[TO DO] Using the material below, return exactly the lines between the one holding "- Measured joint" and the one holding "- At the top", inclusive, and no others.

─── MATERIAL FOR THIS EXERCISE

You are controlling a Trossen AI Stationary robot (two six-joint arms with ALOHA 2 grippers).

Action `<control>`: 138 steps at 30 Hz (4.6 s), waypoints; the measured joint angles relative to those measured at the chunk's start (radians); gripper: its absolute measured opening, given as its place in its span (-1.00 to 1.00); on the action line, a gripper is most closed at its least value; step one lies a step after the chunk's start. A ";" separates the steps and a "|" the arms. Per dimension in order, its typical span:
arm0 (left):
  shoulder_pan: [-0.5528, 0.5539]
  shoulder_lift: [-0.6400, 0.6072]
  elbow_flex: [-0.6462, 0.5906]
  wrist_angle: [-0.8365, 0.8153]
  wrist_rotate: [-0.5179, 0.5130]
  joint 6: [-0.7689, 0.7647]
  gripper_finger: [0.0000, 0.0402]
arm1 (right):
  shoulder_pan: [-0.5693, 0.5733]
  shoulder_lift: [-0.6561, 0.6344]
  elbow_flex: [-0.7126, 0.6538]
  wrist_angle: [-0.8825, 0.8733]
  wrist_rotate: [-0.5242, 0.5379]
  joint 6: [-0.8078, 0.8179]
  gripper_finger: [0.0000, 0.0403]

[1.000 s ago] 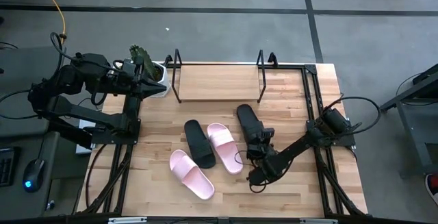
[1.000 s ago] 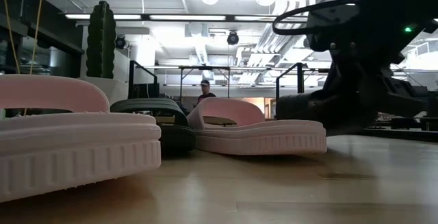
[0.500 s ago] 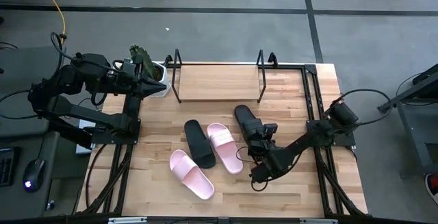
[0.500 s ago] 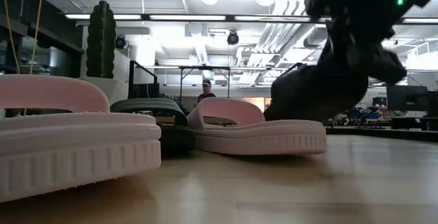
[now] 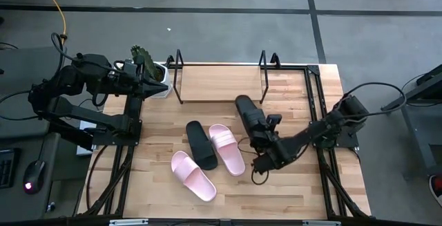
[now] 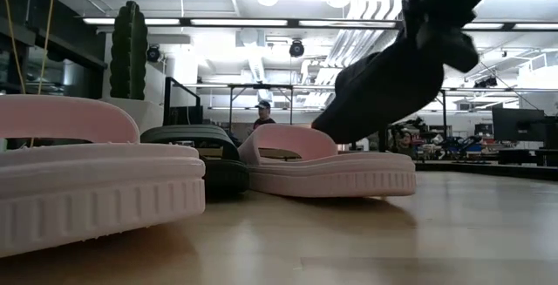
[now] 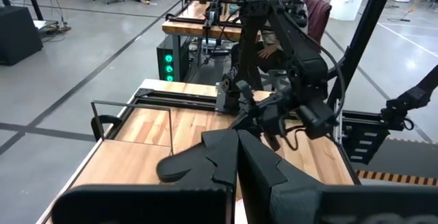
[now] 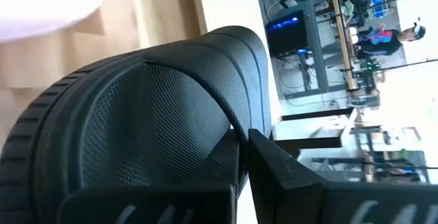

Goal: Pick and place slides into the shelf
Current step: Put the right black slides on the shelf

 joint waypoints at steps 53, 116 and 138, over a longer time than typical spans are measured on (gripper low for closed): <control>0.000 0.000 0.000 -0.001 -0.003 0.000 -1.00 | -0.588 0.000 0.001 0.379 -0.089 -0.604 -1.00; 0.000 0.000 0.000 -0.052 -0.002 -0.001 -1.00 | -0.688 0.001 -0.001 0.354 -0.443 -0.771 -0.52; 0.000 0.000 0.000 -0.059 -0.002 -0.001 -1.00 | -0.659 0.002 -0.001 0.312 -0.519 -0.740 -0.35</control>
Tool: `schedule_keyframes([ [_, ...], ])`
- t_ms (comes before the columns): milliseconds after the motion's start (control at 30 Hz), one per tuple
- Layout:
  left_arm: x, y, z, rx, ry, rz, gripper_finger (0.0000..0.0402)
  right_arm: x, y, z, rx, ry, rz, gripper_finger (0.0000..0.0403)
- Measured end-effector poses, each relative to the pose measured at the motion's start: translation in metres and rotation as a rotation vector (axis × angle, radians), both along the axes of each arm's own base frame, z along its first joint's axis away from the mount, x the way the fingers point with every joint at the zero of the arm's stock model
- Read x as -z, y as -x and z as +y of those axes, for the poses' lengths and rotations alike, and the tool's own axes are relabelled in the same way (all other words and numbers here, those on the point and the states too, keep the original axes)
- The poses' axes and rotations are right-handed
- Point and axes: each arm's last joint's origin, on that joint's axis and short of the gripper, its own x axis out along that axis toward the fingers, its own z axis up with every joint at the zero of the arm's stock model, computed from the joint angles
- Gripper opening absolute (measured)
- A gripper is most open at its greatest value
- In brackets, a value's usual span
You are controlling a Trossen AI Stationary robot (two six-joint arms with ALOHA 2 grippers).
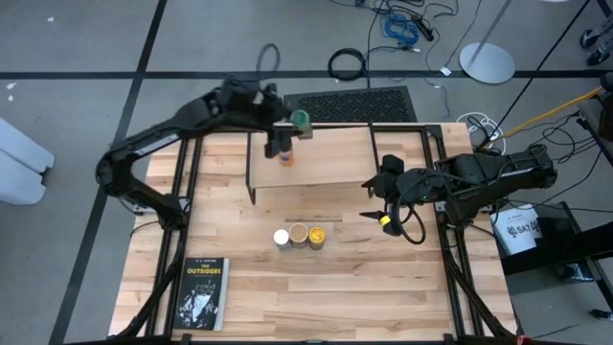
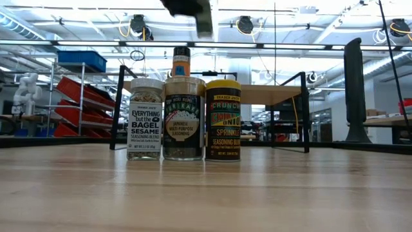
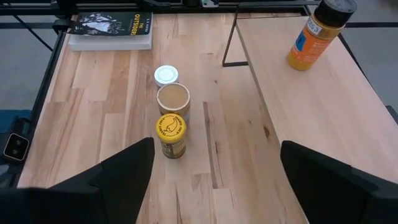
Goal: Shelf spices
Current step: Put the green seasoning bottle on the shelf
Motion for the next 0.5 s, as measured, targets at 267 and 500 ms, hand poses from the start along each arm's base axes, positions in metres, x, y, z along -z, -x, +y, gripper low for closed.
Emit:
schedule_keyframes([
  [267,-0.023,0.065,-0.018,-0.069,0.05,0.097,0.0204,0.001,0.001,0.0,0.003,-0.003,0.008,0.0336],
  [500,-0.004,0.092,-0.029,-0.108,0.137,0.189,0.0204,0.001,0.001,0.0,0.004,-0.003,0.012,0.0336],
])
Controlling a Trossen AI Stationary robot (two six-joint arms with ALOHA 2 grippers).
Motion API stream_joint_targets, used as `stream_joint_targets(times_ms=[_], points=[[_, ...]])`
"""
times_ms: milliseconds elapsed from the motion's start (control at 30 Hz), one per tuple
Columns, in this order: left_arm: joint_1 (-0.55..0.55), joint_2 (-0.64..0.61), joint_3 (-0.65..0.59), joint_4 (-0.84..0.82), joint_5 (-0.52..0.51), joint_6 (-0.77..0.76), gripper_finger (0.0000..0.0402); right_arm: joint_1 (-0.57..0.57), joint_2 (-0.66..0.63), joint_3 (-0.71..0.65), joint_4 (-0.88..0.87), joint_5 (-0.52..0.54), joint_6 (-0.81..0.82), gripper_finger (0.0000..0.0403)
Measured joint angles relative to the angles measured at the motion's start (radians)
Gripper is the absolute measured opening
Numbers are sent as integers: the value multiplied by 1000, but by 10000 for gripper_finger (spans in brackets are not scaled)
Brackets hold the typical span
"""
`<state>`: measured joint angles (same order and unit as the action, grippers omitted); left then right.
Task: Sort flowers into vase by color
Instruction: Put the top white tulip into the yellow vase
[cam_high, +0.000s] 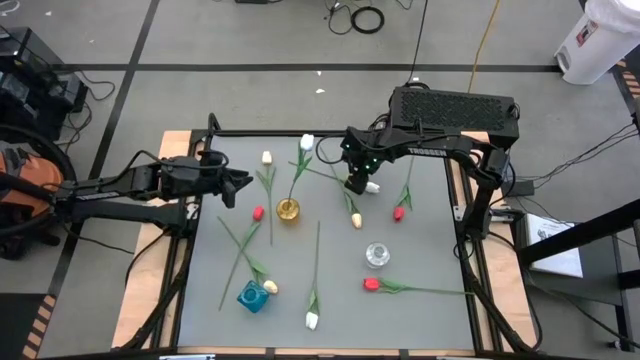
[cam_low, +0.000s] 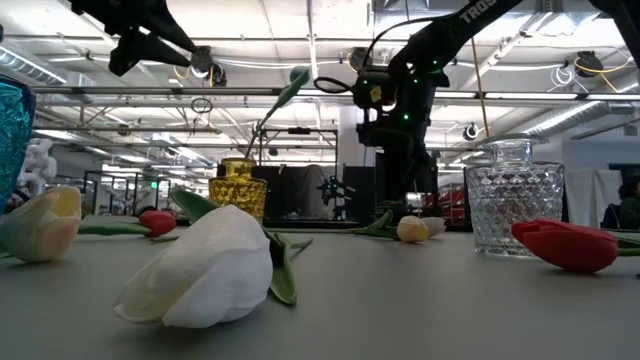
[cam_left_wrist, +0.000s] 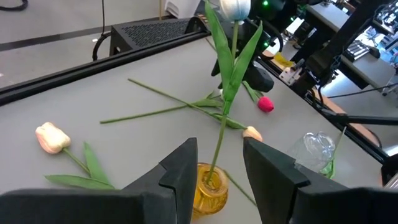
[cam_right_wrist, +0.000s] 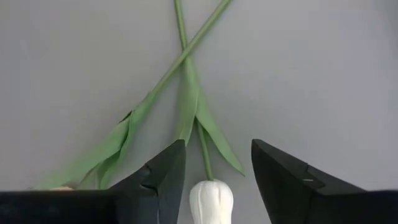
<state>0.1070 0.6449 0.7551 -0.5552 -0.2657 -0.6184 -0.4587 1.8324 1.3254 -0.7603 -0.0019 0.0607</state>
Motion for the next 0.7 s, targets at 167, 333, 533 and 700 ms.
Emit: stream_joint_targets(times_ms=[167, 333, 533, 700], points=[[0, 0, 0, 0, 0, -6, 137, 8, 0, 0, -27, -4, 73, 176], [0, 1, 0, 0, 0, -6, 137, 13, 25, 1, 6, -4, 62, 176], [0, 1, 0, 0, 0, -9, 137, 8, 82, 0, -37, 3, 60, 176], [0, 1, 0, -1, 0, -16, 137, 9, 111, 0, -52, 3, 46, 176]])
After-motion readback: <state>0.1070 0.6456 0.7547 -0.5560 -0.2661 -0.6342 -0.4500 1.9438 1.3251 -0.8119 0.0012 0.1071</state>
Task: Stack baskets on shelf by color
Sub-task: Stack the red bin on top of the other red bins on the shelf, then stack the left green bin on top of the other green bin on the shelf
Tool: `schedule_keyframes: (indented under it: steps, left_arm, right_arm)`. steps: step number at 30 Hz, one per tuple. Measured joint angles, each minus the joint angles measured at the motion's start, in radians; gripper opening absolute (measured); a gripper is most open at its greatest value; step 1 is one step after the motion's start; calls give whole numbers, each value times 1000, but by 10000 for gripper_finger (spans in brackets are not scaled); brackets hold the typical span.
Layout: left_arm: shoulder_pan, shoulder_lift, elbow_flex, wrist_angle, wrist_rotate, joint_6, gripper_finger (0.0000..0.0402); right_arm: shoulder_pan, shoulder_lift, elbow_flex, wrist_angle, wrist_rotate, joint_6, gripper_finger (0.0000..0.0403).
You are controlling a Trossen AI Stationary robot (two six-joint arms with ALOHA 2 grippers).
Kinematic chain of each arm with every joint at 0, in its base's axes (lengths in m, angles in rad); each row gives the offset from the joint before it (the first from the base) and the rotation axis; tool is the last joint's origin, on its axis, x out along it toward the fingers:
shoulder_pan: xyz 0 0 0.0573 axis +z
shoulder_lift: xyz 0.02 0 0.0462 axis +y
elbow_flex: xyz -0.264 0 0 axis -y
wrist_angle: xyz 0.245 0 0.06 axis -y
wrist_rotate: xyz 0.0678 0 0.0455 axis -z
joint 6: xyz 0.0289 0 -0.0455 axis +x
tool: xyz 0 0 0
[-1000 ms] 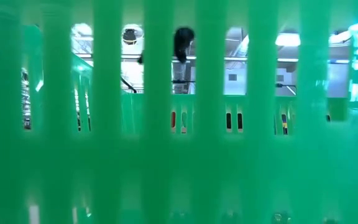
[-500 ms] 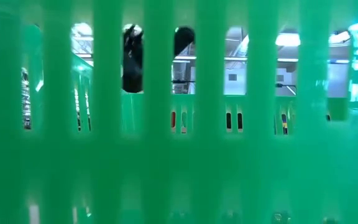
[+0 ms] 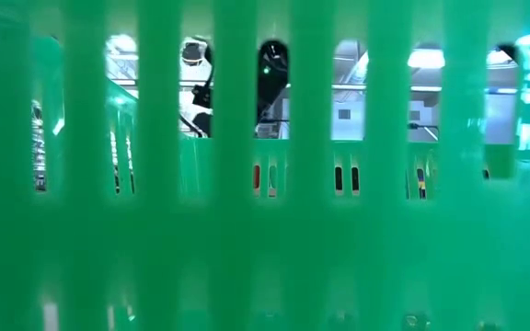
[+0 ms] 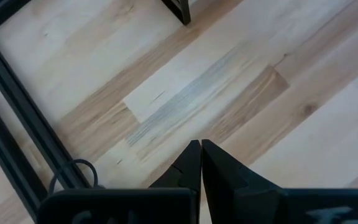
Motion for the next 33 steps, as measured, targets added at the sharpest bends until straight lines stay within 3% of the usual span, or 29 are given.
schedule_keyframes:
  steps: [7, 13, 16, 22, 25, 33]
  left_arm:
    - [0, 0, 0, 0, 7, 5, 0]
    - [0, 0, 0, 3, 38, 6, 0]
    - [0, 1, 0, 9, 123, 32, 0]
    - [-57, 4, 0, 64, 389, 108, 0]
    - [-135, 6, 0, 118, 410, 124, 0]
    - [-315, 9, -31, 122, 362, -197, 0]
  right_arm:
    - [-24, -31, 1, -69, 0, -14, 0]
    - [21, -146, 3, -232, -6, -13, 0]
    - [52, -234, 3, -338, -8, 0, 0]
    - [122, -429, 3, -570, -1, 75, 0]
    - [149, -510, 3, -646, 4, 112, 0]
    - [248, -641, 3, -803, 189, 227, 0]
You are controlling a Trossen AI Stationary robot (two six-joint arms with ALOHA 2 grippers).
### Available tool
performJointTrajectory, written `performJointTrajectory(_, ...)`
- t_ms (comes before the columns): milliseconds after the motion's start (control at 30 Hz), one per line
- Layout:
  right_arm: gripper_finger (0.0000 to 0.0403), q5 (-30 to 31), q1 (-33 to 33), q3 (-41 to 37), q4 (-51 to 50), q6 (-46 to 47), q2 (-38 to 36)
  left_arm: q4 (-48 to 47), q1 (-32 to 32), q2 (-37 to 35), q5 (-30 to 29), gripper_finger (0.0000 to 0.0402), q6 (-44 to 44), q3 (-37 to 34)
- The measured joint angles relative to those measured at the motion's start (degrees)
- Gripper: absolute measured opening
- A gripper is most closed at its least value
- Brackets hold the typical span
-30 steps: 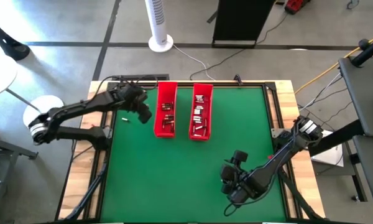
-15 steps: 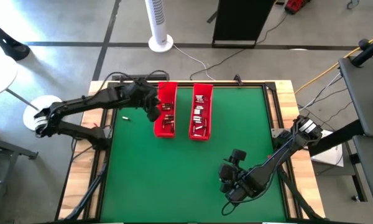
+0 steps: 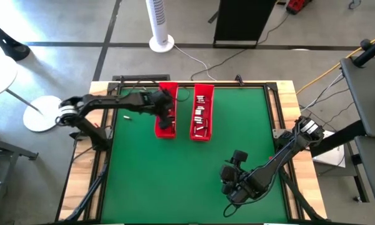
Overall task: Sort batteries
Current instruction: Put the black battery into the left red bin
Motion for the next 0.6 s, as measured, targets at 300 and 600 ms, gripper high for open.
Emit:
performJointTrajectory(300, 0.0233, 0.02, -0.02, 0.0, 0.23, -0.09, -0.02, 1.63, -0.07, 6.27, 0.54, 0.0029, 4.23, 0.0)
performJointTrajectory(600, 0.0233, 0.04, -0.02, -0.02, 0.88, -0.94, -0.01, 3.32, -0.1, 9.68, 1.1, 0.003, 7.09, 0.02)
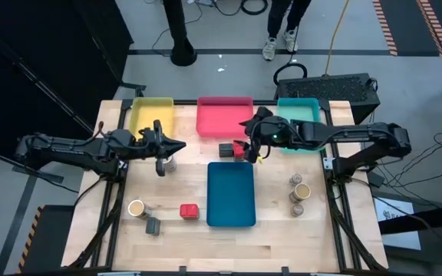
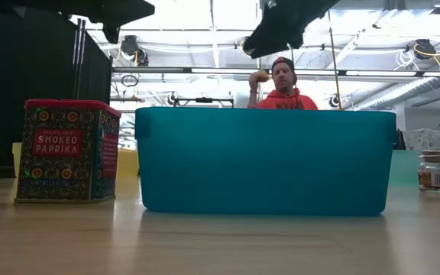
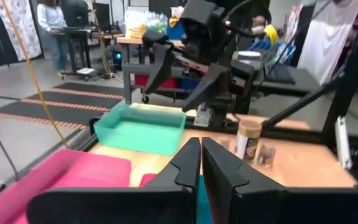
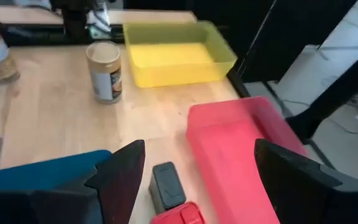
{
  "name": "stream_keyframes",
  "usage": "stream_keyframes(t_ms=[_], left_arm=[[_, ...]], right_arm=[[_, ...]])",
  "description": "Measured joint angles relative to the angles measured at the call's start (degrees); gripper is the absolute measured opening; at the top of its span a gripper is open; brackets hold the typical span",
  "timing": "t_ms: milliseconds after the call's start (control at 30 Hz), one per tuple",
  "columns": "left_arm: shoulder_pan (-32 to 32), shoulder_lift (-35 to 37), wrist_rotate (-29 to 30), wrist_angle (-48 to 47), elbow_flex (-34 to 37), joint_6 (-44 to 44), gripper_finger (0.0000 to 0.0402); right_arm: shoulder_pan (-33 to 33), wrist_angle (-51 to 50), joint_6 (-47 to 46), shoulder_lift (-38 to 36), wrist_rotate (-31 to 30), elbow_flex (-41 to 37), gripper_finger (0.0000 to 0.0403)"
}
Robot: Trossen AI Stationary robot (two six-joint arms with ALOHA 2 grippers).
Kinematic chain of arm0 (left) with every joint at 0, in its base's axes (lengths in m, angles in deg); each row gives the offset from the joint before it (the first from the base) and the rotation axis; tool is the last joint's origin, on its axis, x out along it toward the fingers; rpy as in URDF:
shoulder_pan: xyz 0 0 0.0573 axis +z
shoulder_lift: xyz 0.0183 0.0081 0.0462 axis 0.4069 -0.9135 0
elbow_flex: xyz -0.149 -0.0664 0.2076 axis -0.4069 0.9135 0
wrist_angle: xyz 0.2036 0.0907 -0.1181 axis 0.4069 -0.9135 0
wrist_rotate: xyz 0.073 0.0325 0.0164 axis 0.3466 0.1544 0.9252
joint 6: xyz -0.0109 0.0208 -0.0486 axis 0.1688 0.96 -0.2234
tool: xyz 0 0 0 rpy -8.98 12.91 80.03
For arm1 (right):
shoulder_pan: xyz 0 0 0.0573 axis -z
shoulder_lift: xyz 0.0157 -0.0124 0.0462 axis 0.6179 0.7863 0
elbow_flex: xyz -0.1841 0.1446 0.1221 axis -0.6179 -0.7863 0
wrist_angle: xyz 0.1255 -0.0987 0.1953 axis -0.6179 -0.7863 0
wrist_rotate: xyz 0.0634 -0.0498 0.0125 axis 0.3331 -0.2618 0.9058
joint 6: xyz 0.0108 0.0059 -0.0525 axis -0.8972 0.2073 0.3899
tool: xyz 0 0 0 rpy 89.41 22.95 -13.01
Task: Sort spices by type
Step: Put the top black seasoning can into the red bin
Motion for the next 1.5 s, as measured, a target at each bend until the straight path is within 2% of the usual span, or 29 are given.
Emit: stream_keyframes(t_ms=[267,400,667,800,1200,1500], left_arm=[[0.0,0.1,3.1,-2.9,0.0,1.9,0.0022],[0.0,0.6,4.2,-3.7,0.0,1.0,0.0022],[0.0,3.5,9.3,-3.2,0.0,3.8,0.0022],[0.0,4.7,9.8,-5.4,0.0,3.8,0.0022],[0.0,4.9,9.9,-7.3,0.0,4.9,0.0022],[0.0,5.0,9.9,-7.4,0.0,5.4,0.0022]], right_arm=[[0.5,-0.9,0.2,8.3,3.3,5.0,0.0286],[0.8,-5.6,1.9,12.3,3.3,9.3,0.0286],[3.1,-10.5,5.6,17.0,10.5,12.4,0.0286],[3.1,-13.3,7.9,17.7,10.5,12.4,0.0286],[3.6,-9.0,7.7,25.8,10.3,12.4,0.0286],[6.1,-8.7,7.4,28.3,10.2,12.4,0.0286]])
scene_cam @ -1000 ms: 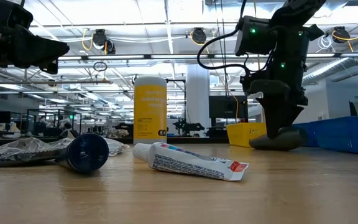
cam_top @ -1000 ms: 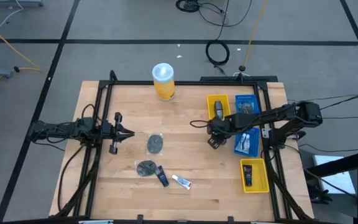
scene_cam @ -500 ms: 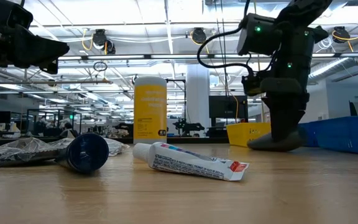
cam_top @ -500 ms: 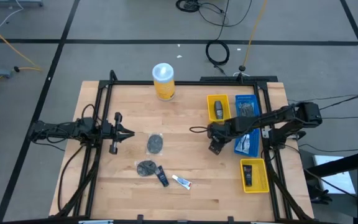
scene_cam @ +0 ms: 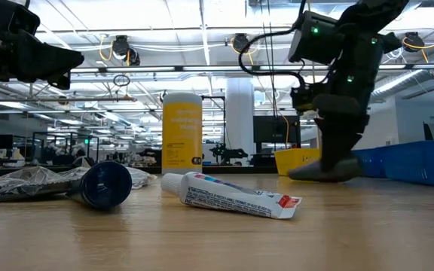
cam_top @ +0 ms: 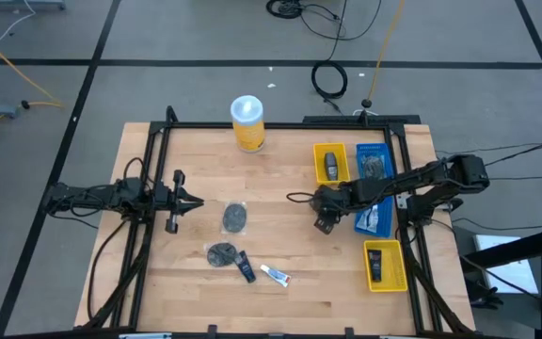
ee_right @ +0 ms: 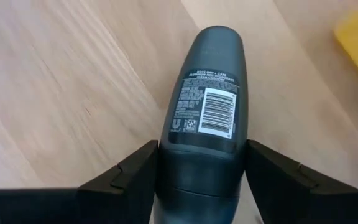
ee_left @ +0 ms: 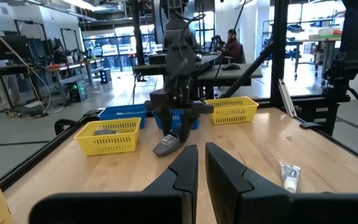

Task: Pick & Place Travel size toiletries
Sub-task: Put the black deodorant into the top yellow basket

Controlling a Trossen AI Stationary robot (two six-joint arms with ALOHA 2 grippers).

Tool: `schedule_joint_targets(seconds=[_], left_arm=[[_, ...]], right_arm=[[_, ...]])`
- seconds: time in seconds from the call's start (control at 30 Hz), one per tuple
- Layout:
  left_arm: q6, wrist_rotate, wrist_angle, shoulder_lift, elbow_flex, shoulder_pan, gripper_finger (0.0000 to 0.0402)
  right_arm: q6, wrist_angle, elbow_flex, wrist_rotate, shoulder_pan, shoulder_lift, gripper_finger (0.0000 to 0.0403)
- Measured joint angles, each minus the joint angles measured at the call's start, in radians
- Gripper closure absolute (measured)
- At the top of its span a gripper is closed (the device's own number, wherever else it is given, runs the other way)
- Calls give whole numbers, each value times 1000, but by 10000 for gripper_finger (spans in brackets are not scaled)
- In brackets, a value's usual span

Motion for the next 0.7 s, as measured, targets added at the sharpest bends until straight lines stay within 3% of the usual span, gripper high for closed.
schedule_joint_targets(seconds=[0.2,0.53,0.7], left_arm=[[0,0,0,0,0,0,369],[0,5,1,0,0,0,369],[0,4,2,0,0,0,369]], right_arm=[[14,130,1,20,-9,-33,199],[-1,118,7,415,-116,-181,196],[-1,129,-11,469,-225,-177,196]])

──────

[ANSWER FOR THE TASK]
- Measured joint angles, each minus the joint angles measured at the call's start, in radians
- Gripper closure absolute (measured)
- At the top of its span a gripper is closed (the device's own number, wherever else it is given, runs the other way)

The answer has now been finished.